Experiments in software for approximating non-amenable Markov process transitions

*This page describes work in progress and is included purely as it may be interesting to programmers thinking about Azimuth programming projects. It’s not intended to be a easily understandable yet. It’s also currently slightly out of date with respect to the work described at EuroLLVM.*

The “input” code starts off as a an embedded DSL in Haskell which gets converted to a set of C++ structures. The aim of the DSL is to make it possible to write with *relatively little* “extraneous syntax” and allow the use of higher-order functions *to construct code fragments* (HOFs are not within the scope of the actual code). This is a stop-gap which requires understanding of how the expressions are converted to avoid problems in the parser. The decision to produce a set of C++ datastructures, rather than calling LLVM directly from GHC is for a pragmatic reason. This design allows replacing the DSL with something else: while GHC is a very nice and productive language it’s also a quite heavyweight build dependency given that Haskell is not involved beyond the initial “transliteration”.

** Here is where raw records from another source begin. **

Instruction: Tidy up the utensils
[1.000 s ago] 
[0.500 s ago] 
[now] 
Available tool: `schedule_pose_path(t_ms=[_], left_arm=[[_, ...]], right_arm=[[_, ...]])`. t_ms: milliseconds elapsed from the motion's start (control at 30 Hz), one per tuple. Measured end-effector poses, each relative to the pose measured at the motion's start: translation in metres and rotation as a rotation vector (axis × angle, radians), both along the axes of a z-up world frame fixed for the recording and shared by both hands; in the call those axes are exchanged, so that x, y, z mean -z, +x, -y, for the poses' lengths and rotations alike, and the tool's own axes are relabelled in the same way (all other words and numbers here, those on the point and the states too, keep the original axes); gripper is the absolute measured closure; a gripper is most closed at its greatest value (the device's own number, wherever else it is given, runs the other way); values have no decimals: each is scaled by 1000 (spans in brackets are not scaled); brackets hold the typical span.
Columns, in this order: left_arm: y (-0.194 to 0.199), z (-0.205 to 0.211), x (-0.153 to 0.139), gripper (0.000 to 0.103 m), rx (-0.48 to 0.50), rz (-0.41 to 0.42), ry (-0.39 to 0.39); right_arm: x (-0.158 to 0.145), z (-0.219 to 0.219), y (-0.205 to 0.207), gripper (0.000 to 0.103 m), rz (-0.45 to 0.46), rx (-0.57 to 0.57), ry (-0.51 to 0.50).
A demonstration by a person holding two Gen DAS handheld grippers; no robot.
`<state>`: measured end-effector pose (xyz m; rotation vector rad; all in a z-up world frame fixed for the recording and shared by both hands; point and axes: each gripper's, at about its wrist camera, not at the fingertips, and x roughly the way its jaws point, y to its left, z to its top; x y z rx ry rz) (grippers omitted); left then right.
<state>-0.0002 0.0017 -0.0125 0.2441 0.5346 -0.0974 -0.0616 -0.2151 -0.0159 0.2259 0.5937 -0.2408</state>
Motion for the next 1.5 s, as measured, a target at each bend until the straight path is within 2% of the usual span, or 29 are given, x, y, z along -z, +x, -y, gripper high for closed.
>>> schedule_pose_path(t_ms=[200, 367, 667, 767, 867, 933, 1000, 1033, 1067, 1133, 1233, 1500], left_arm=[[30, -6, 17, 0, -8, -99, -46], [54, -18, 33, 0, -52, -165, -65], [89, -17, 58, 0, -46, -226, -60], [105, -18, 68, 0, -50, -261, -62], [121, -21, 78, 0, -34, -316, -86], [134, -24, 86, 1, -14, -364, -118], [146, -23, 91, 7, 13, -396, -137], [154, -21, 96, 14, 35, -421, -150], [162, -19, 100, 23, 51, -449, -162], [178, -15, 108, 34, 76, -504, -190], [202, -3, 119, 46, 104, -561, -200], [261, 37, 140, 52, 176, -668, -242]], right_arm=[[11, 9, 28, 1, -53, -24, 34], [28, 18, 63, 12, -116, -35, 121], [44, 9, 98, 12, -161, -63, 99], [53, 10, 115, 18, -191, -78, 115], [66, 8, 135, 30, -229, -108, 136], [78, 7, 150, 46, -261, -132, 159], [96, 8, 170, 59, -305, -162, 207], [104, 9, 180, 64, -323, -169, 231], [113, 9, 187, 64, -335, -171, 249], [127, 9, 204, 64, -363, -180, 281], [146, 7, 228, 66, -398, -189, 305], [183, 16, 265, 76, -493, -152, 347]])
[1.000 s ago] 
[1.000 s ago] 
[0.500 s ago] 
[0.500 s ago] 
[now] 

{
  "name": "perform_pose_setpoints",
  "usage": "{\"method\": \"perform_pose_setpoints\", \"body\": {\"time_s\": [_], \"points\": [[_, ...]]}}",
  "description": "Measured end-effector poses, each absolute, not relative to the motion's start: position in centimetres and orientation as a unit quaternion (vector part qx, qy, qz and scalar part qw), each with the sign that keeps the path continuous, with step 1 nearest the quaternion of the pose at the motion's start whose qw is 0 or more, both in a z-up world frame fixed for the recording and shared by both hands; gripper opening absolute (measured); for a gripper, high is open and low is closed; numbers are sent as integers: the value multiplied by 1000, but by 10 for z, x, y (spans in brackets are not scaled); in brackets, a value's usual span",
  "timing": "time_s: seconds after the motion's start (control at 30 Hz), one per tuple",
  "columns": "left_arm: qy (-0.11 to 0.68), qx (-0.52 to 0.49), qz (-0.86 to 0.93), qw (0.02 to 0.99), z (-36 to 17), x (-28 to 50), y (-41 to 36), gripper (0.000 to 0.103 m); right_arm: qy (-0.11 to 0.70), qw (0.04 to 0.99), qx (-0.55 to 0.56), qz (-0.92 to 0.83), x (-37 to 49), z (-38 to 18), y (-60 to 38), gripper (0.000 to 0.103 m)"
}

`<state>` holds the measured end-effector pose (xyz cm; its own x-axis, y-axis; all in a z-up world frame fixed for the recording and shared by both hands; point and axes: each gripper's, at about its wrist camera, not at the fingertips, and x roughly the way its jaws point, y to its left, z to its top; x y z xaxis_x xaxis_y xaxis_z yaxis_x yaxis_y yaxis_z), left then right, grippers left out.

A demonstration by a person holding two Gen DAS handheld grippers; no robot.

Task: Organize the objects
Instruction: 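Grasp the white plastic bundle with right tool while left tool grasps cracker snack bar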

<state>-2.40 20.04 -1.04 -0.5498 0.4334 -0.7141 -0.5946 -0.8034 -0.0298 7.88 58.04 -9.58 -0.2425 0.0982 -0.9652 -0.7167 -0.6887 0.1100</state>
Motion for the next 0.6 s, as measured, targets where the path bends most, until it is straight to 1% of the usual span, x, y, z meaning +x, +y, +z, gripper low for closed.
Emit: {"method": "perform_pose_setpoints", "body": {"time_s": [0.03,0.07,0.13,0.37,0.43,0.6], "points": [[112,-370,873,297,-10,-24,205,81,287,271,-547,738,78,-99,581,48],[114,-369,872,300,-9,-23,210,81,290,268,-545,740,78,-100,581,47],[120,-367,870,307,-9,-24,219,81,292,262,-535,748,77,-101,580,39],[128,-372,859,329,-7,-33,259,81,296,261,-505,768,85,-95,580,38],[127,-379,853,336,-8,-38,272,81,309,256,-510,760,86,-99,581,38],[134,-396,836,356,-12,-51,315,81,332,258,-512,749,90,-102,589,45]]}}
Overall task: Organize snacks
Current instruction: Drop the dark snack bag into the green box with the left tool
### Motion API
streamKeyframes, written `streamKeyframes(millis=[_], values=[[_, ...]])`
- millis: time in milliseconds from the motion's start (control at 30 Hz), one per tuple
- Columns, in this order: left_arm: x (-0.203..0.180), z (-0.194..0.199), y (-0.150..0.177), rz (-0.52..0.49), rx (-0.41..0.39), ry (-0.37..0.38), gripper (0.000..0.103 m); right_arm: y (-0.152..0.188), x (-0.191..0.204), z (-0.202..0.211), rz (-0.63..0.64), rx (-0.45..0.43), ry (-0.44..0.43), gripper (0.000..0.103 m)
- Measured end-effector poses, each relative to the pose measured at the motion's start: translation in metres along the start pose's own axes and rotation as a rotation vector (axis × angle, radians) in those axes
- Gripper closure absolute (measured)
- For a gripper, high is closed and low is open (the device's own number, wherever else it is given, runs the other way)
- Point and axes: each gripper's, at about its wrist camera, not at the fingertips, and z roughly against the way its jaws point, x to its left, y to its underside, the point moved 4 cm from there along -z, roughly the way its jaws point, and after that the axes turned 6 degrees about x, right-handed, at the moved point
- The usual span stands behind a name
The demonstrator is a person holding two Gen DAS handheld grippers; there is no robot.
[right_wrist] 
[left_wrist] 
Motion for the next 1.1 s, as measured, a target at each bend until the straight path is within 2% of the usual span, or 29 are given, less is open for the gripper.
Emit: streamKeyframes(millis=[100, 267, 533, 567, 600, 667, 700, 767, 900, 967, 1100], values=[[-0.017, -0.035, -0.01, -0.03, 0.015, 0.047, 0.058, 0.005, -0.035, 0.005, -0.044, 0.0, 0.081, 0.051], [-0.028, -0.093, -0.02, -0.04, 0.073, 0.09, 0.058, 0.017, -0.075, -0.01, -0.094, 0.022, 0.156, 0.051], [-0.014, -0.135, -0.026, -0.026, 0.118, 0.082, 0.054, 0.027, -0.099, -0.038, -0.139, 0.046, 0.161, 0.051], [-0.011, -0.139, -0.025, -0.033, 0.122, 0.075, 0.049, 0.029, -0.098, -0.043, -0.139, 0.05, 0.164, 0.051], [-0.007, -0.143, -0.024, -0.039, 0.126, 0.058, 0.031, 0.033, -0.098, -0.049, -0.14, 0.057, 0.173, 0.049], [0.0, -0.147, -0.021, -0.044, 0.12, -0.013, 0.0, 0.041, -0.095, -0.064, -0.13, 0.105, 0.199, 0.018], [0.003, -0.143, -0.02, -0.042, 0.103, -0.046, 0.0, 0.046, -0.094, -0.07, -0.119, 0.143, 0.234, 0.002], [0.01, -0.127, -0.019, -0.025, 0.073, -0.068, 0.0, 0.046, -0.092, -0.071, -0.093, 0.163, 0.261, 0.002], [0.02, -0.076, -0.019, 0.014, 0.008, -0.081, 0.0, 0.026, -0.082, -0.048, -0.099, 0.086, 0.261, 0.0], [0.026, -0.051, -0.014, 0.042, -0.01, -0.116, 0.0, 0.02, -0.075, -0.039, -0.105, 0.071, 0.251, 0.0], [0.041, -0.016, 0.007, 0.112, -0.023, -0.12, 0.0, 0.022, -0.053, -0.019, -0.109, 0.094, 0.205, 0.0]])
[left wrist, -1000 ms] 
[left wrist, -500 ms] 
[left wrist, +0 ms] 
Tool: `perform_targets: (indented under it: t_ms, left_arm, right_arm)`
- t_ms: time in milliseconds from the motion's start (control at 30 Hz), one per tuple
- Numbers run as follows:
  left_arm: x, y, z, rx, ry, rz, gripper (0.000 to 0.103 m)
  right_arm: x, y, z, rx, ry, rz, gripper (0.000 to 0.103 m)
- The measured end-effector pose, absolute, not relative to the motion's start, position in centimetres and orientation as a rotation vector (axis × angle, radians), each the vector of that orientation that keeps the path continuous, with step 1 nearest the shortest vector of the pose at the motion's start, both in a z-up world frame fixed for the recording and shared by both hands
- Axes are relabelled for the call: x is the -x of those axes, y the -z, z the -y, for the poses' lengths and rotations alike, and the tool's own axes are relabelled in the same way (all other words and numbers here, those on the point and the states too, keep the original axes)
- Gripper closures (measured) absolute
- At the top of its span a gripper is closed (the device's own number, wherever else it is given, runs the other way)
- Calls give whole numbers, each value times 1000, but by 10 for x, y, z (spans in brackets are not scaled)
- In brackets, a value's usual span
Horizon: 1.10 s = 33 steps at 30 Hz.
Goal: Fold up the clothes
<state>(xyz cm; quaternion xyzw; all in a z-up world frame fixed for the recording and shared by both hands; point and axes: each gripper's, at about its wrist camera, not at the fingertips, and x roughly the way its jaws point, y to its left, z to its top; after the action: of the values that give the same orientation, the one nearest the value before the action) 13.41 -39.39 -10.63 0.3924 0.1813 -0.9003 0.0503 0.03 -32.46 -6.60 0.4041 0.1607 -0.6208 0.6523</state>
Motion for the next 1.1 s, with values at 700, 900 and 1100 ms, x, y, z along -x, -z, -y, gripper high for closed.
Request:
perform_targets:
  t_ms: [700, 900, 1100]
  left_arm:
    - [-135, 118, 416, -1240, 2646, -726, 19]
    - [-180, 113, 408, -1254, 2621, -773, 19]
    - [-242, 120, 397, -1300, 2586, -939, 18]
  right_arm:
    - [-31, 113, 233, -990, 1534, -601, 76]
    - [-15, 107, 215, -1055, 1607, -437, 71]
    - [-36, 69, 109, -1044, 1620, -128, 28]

The major reason for this additional C++ representation is that it’s easier to automatically specialise the code (eg, set parameter *alpha* always equal to parameter *beta*) than working with higher level representation. The derivative terms (following the naming convention of *dadb* for $\frac{\partial a}{\partial b}$) have been computed automatically in the process of construction, which explains why there are some which appear to be missing: they’ve been determined to be always zero and hence don’t need computing. (That also explains the jumps in the temporary variable *vtN* numbering. These correspond to variables coming from “degenerate instruction” that were determined to be identical to another variable, often arising from adding an exactly known to be 0 quantity to another.)

Also the code fragment below is designed for “shaking out the bugs” in the implementation and is designed to have some of the *features* expected in model code without actually being a remotely “realistic” model of anything at this stage.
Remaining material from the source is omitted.